Efficient multimedia query-by-content from mobile devices

https://doi.org/10.1016/j.compeleceng.2008.11.016Get rights and content

Abstract

The phenomenal growth in multimedia content has lead to the development of a variety of multimedia description schemes, which can be used to facilitate querying of multimedia databases. In the increasingly mobile environment of today, multimedia query formats need to be applicable to mobile devices, which, compared to desktop PCs, have specific limitations such as small screen size, limited memory and processing power and high bandwidth cost. As a potential solution to multimedia querying in mobile environments, this paper introduces two concepts: query streaming and its application as targeted browsing. Targeted browsing is a technique for multimedia query-by-content designed especially for mobile devices while query streaming is a method for continually updating a query by sending additional terms to an existing query. This paper describes an implementation of query streaming that combines the Multimedia Query Format (MQF) (a standard communication language for querying multimedia databases) with Fragment Request Units (FRU) and Fragment Update Units (FUU) (which provide a standard way of randomly accessing fragments of XML documents). For efficient compression of the multimedia query XML files, the use of binary compression using MPEG BiM is proposed and a number of use case scenarios are examined. Results show that the proposed solution to provide a significant reduction in the file size required to perform multimedia querying.

Introduction

The area of multimedia query has received considerable attention lately, as a result of the phenomenal growth of user created multimedia content. This explosion in user generated content is visible in the popularity of multimedia sharing sites such as YouTube [1] and Flickr [2]. Searching those multimedia items is a non-trivial task that requires metadata to be attached to the multimedia items in question. Examples are the low-level descriptions of MPEG-7 [3] and higher-level, semantic metadata such as Dublin Core [4]. Attaching the correct description to the multimedia items remains a major problem to be solved today, due to the volume of source data to be described. Requiring a user to sift through all the data he/she created is non-optimal due to the intensive nature of the task and subjectivity involved. Some automatic and semi-automatic description generation have been developed (such as IBM’s MARVEL [5]) but these remains experimental.

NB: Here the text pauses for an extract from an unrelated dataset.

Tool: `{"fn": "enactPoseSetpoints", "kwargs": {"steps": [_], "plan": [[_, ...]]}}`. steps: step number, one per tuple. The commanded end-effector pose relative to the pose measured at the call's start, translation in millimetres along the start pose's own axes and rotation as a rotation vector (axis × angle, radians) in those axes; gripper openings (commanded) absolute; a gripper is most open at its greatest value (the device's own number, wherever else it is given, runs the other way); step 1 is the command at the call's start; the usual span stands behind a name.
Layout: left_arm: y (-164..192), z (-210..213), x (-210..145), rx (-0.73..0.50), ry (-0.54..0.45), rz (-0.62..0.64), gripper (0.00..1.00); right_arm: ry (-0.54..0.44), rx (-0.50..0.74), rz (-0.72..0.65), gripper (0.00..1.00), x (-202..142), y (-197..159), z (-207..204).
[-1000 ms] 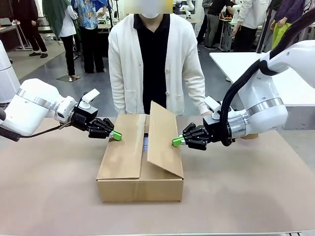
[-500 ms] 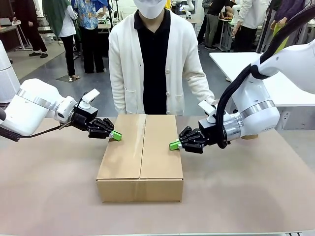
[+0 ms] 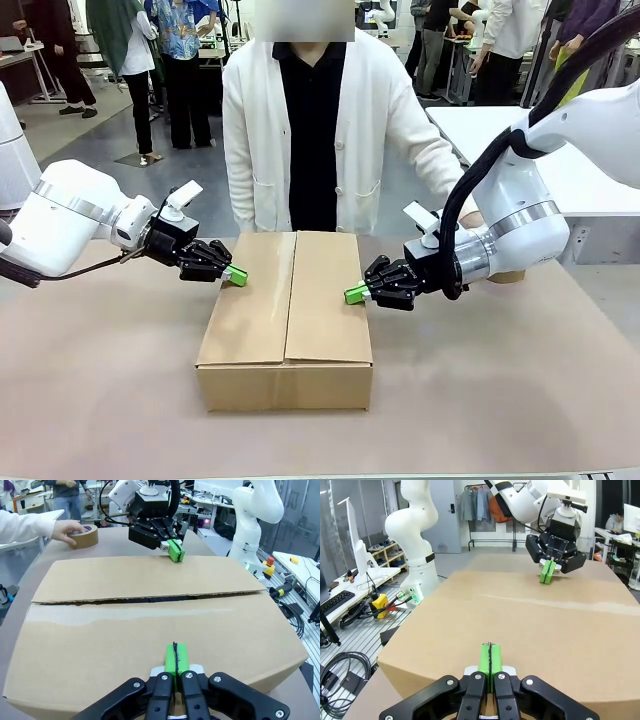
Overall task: Wrap the clocks to prevent damage.
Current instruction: Push the left (or right) flap of the Package Box to close it, then after the human seals the box with tape, release both hands from the side flaps of the Package Box.
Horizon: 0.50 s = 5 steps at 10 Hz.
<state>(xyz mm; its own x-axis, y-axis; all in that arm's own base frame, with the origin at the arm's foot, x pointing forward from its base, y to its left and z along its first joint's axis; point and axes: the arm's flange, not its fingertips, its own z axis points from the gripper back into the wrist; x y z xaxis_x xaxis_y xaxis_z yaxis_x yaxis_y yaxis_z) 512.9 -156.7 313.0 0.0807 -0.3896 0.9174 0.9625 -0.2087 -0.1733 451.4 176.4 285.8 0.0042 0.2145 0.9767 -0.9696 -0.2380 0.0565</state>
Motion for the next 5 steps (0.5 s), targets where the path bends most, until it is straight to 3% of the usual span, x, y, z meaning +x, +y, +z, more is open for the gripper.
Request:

While research into multimedia databases and querying has received considerable attention in the literature, the focus of this paper is the more specific problem of developing a standard communication language between clients and database solutions such as MARVEL, Google Image and others. This specific problem has received much less attention in the literature. Previous related work in this area includes the author’s Multimedia Query Format (MQF) [6] as well as Multimedia Retrieval Markup Language (MRML) [7], Multimedia Object Query Language (MOQL) [8], MQL [9], Semantic and Cognition-based Image Retrieval (SEMCOG) [10] which implements Cognition and Semantics-based Query Language (CSQL) as its query format, SQL Multimedia (SQL/MM) [11] and others. Notably, many of these solutions rely on non-standard description schemes and are based on or extensions of SQL – Structured Query Language (with the exception of MQF and MRML, which uses XML) since most are designed before the introduction of MPEG-7. SQL is the standard querying language for textual based databases, and hence most multimedia query languages developed prior to the standardization of MPEG-7 are derived from SQL. Although SQL is sufficient for textual databases with a known structure, it is insufficient for use in general multimedia querying due to its textual nature, e.g. it is very difficult to implement a query-by-example using SQL since SQL cannot embed multimedia data as part of the query. Another limitation is that although MPEG-7 is the standard in multimedia description scheme, it is not the only one (Dublin Core is another, for example). The different data structures used to describe similar features (e.g. author information) in MPEG-7compared with Dublin Core would require any SQL-based solution (e.g. MOQL, MQL, SQL/MM) to account for two or more different description schemes. Hence, these existing approaches do not provide a solution to communicating multimedia queries that is universal to multiple description schemes.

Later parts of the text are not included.